Discussion
During our research, the objective was to establish a systematic
workflow and generate a high-quality dataset of MS1isotope distributions. To eliminate the inherent stochasticity
associated with working on unknown proteomes, we utilized the UPS2
standard kit. As the UPS2 standard kit only contains known proteins, we
know what proteins to search for, giving an increased reassurance in the
identifications made by the database search algorithm. Additionally, the
varying concentrations within the kit allows researchers to test the
sensitivity of their newly developed tools.
The initial step in our research involved performing a database search
on both UPS2 samples. To ensure the production of high-quality PSMs, we
employed MSFragger with a reverse target-decoy approach, maintaining an
FDR of 1%. An equal amount of PSMs was identified in both samples, and
there was a high level of agreement between the peptide and protein
identifications. Upon further investigation, it was found that the
protein concentration is one of the most influential factors for protein
identification. Specifically, proteins with lower concentrations in the
UPS2 standard kit exhibited reduced coverage and overall detection
probability. While this might seem like a logical finding, we do want to
express the importance of it. When using an unknown proteome to evaluate
different algorithms, the PSMs will be influenced by the concentrations
of the peptides and proteins present in the sample. While there are many
other factors influencing the probability of identifying proteins and
peptides, such as the preprocessing of samples or the dynamic range of
the LC-MS/MS device itself, it is an important point to consider and
well described in literature .
Next, we used a workflow developed in-house to extract
MS1 isotope distributions for the PSMs acquired by the
MSFragger database search. A total of 138.111 peptide isotope
distributions were acquired combined over both samples with at least
127.646 peptide isotope distributions having 2 or more peaks. There were
more MS1 isotope distributions extracted from sample
A11-12042 compared to sample A11-12043, which corresponds to sample
A11-12042 having more PSMs in comparison to sample A11-12043. The
spectral angle was used to check the similarity between the experimental
isotope distributions and their expected theoretical isotope
distributions computed by BRAIN. The spectral angle can take on values
between 0 and 1.57, with values closer to 0 indicating a higher
similarity between the experimental and theoretical isotope
distributions . The bell shape of the distributions of the spectral
angle scores in both samples lay close to 0, indicating a high
similarity between theoretical and experimental isotope distributions
(Figure 3).
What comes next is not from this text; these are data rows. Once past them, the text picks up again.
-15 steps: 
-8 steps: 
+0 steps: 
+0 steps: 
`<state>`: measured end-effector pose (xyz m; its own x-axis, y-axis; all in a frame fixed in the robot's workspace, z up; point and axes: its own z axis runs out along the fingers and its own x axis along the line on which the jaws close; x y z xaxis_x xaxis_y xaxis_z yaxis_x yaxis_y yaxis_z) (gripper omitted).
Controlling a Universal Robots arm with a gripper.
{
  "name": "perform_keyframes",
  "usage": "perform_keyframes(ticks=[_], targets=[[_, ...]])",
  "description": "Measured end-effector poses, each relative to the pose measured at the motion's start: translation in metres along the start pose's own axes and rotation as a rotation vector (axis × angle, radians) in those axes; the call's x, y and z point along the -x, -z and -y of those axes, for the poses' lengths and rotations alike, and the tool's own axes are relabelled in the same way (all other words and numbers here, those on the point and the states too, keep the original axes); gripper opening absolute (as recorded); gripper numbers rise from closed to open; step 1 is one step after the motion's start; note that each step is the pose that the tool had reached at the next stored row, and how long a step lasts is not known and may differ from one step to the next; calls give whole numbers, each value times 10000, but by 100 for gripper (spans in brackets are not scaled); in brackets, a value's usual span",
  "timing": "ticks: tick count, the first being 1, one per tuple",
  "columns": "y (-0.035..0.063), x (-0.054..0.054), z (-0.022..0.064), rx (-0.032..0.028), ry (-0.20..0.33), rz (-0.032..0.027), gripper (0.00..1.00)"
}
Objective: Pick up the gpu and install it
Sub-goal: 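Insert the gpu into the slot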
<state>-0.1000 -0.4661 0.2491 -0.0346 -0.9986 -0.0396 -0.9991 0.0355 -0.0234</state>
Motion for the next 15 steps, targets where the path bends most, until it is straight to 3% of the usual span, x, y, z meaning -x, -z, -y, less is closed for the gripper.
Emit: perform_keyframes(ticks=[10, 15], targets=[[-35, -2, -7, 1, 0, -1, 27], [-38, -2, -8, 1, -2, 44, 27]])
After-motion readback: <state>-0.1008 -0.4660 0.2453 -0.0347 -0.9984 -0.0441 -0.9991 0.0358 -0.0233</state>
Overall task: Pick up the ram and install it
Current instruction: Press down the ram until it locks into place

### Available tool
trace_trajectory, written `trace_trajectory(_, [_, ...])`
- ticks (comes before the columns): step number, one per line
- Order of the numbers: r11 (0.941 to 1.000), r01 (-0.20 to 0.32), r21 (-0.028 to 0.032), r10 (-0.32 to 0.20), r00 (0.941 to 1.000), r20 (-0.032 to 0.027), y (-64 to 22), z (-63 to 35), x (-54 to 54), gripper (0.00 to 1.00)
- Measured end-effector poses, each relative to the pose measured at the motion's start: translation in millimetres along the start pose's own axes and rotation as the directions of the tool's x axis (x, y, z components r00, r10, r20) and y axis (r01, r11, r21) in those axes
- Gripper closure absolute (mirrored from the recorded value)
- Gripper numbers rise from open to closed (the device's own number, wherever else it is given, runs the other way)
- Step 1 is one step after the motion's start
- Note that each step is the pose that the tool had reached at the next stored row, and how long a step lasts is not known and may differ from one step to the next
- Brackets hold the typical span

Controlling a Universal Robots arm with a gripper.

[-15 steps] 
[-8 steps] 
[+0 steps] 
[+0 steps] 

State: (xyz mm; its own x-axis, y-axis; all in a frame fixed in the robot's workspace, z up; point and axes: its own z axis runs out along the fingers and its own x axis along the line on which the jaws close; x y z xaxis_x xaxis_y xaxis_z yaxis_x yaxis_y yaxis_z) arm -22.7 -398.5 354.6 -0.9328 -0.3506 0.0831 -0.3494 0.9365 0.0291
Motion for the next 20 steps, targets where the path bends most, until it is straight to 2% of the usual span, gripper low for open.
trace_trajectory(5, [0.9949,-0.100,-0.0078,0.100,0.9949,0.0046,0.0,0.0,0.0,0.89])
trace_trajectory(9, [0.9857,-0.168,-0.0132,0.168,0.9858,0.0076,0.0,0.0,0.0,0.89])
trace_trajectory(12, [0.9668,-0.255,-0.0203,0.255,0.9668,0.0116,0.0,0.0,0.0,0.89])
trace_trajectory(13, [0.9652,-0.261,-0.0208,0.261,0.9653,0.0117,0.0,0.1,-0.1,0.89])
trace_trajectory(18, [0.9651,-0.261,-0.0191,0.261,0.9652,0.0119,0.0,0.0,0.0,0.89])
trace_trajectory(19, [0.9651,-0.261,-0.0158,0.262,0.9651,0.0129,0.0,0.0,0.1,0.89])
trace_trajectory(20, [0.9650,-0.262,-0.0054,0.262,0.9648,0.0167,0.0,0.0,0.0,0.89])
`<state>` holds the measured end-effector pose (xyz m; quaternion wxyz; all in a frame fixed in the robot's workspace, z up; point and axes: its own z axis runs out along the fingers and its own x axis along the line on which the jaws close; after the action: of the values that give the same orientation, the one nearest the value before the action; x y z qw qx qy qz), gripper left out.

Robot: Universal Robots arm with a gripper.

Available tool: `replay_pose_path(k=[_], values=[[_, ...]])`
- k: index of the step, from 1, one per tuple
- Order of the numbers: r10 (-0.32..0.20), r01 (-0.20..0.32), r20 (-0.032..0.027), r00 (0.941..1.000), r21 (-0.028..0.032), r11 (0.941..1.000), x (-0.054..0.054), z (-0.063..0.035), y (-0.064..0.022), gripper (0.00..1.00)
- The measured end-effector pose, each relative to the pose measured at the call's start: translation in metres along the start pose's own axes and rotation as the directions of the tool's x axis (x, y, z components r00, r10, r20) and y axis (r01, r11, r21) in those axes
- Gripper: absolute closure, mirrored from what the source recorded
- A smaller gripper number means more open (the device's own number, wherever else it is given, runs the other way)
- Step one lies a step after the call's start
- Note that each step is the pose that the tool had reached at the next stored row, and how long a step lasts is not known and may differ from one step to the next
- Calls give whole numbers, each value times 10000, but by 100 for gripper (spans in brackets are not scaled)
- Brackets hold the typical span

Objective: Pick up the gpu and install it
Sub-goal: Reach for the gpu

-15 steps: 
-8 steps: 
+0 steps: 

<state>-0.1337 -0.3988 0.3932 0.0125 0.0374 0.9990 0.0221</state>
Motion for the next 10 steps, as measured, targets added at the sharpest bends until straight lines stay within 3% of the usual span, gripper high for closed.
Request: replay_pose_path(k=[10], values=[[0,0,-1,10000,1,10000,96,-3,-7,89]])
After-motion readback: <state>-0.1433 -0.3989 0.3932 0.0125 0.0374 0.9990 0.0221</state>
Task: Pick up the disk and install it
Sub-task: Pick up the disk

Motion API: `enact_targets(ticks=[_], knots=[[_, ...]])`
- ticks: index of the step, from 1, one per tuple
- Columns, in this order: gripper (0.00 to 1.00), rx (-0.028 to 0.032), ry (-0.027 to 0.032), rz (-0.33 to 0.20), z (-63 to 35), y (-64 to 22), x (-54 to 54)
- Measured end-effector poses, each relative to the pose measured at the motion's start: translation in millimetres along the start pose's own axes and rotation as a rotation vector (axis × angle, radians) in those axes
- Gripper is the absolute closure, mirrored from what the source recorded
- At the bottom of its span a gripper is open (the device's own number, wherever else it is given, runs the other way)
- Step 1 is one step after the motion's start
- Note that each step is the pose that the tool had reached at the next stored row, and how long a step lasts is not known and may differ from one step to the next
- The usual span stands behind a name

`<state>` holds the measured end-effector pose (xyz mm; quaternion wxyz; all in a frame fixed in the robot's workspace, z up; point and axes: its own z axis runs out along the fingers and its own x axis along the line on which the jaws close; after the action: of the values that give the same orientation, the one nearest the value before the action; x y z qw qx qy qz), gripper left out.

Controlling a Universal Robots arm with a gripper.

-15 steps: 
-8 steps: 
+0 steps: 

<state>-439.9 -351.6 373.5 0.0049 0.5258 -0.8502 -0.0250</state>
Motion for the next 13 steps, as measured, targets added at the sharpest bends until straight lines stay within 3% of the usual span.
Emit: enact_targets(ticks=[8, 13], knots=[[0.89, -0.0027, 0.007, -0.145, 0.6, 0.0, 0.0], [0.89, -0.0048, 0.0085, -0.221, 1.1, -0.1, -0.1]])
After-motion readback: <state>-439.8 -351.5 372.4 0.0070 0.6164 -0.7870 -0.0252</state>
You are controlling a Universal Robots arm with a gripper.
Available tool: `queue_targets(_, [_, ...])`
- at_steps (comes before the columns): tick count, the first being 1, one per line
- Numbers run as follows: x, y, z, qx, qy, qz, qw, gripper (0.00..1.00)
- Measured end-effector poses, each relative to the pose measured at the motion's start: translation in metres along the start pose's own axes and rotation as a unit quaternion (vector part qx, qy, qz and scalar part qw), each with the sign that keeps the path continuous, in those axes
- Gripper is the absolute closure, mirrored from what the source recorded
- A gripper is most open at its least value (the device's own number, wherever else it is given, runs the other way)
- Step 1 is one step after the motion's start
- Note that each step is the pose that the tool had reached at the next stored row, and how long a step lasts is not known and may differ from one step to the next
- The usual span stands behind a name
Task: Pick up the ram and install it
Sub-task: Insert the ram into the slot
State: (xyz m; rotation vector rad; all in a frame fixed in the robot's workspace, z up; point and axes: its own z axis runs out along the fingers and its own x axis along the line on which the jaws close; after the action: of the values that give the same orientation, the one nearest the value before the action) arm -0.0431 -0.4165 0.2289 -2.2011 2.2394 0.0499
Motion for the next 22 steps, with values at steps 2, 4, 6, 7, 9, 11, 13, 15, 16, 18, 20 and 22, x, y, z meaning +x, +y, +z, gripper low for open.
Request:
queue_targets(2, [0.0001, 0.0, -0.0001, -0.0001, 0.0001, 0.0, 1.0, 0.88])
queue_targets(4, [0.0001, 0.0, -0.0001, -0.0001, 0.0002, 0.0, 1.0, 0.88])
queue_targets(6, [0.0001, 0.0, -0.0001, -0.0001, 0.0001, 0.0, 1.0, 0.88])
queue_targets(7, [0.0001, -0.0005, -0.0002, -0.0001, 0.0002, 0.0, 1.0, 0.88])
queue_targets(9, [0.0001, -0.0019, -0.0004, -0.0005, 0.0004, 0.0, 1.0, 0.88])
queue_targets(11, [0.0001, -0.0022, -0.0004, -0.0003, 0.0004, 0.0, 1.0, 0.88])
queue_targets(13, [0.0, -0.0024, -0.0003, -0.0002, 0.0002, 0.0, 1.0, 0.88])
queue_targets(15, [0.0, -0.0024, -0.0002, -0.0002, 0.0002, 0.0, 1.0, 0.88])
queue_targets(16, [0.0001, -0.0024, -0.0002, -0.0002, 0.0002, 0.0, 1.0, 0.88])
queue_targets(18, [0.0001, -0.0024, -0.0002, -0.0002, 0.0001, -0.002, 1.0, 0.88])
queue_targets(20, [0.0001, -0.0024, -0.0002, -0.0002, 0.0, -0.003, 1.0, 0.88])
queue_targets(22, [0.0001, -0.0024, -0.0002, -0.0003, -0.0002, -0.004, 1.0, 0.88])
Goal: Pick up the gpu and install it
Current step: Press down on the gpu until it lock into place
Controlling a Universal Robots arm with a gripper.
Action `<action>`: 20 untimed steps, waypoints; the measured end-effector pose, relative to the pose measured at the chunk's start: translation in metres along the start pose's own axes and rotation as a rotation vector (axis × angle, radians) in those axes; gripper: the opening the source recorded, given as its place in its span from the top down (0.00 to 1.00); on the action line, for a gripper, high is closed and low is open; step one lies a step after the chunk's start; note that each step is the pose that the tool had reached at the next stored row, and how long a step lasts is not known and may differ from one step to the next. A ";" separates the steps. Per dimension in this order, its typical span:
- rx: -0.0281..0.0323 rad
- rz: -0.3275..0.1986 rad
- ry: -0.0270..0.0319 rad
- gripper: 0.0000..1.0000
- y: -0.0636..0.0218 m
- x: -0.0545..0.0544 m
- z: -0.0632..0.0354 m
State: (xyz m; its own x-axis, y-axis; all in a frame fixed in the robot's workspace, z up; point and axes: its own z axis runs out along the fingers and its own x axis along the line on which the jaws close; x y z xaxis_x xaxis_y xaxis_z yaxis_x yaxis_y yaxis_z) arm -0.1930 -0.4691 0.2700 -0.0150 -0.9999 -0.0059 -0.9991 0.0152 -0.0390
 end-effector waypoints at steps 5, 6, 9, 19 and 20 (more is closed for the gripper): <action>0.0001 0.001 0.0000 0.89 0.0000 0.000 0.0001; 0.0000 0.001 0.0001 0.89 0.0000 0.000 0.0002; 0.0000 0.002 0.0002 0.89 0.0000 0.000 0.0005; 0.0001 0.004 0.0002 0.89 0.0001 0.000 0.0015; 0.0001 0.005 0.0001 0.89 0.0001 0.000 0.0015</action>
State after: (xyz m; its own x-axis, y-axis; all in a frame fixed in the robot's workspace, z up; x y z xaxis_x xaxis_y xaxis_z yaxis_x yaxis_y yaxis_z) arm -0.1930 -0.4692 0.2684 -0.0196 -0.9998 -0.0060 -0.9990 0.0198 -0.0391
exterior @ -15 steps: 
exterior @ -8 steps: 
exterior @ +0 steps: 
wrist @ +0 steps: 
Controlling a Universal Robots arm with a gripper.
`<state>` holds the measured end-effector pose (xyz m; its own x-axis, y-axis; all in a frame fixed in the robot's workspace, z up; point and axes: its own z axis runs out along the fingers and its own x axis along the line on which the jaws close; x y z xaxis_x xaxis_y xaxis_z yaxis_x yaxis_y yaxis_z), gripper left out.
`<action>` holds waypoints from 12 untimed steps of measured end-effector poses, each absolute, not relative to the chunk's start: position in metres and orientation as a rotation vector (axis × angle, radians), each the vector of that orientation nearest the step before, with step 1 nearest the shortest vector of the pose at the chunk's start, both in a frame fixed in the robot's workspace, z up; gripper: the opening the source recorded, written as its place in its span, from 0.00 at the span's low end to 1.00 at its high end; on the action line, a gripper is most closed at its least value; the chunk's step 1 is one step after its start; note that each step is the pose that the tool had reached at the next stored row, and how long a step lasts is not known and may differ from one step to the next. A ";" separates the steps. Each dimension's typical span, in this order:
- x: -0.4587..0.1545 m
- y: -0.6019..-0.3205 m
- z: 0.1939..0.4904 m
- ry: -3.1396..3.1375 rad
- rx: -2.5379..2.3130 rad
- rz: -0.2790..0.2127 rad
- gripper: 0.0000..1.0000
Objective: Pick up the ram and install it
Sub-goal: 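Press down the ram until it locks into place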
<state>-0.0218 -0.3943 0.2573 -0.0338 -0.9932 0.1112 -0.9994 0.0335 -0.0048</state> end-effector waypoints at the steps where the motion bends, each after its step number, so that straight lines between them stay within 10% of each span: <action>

While the dataset still includes isotope distributions with
a high spectral angle score, indicating a high dissimilarity between the
theoretical and experimental isotope distributions, we opted to leave
them in the dataset, as they may still serve as valuable input for
training machine learning and deep learning models. There were 10.465
isotope distributions consisting of just the monoisotopic peak. There
are currently no ways of validating these monoisotopic peaks
MS1 spectra, that we are aware of. Their only
legitimacy is that they have been extracted at approximately the same
time as confidently identified PSMs and within the specified mass
window. Lastly, the complete MS1 isotope distribution
dataset consists out of 965 unique peptides based on their sequence,
modifications and charge state. While the complete dataset is quite
large, it is also limited to a set of unique UPS peptides. However, we
believe that the workflow presented may be used in the future to extract
more MS1 isotope distributions from proteome standards
such as the large-scale ProteomeTools dataset .
In this manuscript, we provided a data-driven approach to extract
MS1 isotope distributions of high-quality while
presenting them in a standardized manner. The proposed workflow can be
used in the future to further extend the benchmark dataset. The
benchmark dataset itself provides an ideal foundation for the
development of new bioinformatics tools in the future, such as new
machine learning and deep learning model. These novel algorithms may
further advance our understanding of the molecular underpinnings of
disease pathology. All code and algorithms have been made available
https://github.com/VilenneFrederique/MS1IsotopeDistributionsDatasetWorkflow
Acknowledgements
This research was funded by Research Foundation – Flanders (FWO) under
the “Beyond the Genome: Ethical Aspects of Large Cohort Studies”
project (Case number G070722N).
Conflicts of interest
The authors have declared no conflicts of interest.